▶ MATERIALS PROVIDED
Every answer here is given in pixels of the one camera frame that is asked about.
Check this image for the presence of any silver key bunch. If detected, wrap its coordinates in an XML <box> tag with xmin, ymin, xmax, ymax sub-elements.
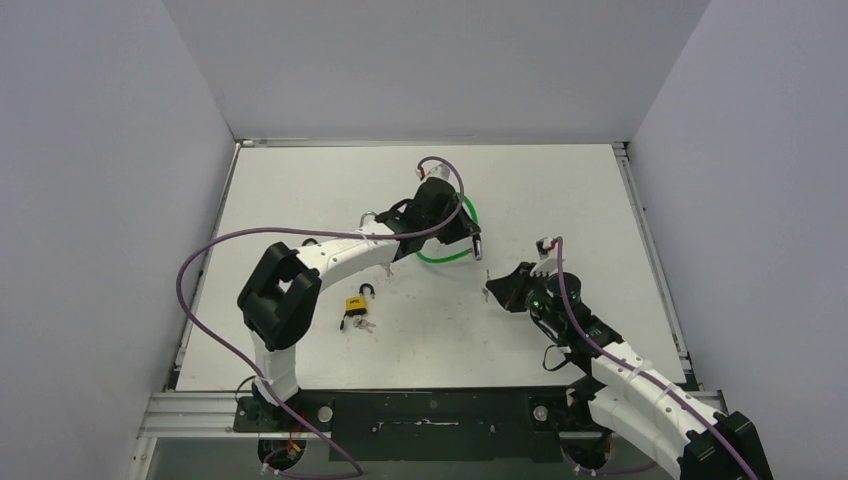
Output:
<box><xmin>481</xmin><ymin>269</ymin><xmax>491</xmax><ymax>303</ymax></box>
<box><xmin>353</xmin><ymin>317</ymin><xmax>375</xmax><ymax>333</ymax></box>

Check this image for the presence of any silver cable lock barrel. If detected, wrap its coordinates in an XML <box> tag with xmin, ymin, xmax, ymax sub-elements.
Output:
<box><xmin>472</xmin><ymin>235</ymin><xmax>483</xmax><ymax>261</ymax></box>

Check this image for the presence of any green cable lock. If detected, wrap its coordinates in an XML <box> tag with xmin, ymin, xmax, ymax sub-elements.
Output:
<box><xmin>416</xmin><ymin>197</ymin><xmax>479</xmax><ymax>265</ymax></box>

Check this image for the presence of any brass padlock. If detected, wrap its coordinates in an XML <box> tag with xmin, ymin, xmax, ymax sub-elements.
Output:
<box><xmin>359</xmin><ymin>211</ymin><xmax>377</xmax><ymax>227</ymax></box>

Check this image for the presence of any yellow black padlock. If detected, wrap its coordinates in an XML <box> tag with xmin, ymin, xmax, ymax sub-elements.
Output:
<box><xmin>344</xmin><ymin>283</ymin><xmax>375</xmax><ymax>318</ymax></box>

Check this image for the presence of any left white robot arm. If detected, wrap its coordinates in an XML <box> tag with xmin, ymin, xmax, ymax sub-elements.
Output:
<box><xmin>237</xmin><ymin>178</ymin><xmax>481</xmax><ymax>431</ymax></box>

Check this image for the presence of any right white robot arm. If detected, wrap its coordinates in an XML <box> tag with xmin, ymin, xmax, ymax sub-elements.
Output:
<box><xmin>485</xmin><ymin>262</ymin><xmax>773</xmax><ymax>479</ymax></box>

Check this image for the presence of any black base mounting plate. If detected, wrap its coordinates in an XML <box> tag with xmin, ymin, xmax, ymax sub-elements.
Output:
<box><xmin>231</xmin><ymin>389</ymin><xmax>631</xmax><ymax>465</ymax></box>

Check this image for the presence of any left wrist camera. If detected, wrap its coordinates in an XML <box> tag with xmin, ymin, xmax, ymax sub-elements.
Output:
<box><xmin>419</xmin><ymin>163</ymin><xmax>452</xmax><ymax>182</ymax></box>

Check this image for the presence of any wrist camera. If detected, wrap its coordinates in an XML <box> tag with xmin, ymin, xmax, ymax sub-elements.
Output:
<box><xmin>530</xmin><ymin>237</ymin><xmax>561</xmax><ymax>278</ymax></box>
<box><xmin>419</xmin><ymin>163</ymin><xmax>452</xmax><ymax>182</ymax></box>

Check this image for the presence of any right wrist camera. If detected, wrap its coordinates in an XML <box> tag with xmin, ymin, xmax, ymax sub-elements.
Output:
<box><xmin>530</xmin><ymin>237</ymin><xmax>561</xmax><ymax>278</ymax></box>

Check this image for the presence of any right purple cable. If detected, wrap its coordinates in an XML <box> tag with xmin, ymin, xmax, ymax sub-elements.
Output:
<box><xmin>552</xmin><ymin>236</ymin><xmax>760</xmax><ymax>480</ymax></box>

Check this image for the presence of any purple cable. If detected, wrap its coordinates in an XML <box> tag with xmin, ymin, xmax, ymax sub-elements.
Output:
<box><xmin>174</xmin><ymin>156</ymin><xmax>465</xmax><ymax>480</ymax></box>
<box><xmin>552</xmin><ymin>236</ymin><xmax>760</xmax><ymax>480</ymax></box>

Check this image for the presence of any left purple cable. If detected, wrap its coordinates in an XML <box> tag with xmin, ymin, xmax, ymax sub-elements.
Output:
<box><xmin>174</xmin><ymin>156</ymin><xmax>465</xmax><ymax>480</ymax></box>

▶ PROBLEM STATEMENT
Go through the records and pull out each line that includes the word "black".

▶ ANSWER FOR THIS EXERCISE
Check this image for the presence of any yellow black padlock. If detected, wrap its coordinates in an XML <box> tag with xmin, ymin, xmax, ymax sub-elements.
Check this image for the presence of any black base mounting plate. If detected, wrap its coordinates in an XML <box> tag with xmin, ymin, xmax, ymax sub-elements.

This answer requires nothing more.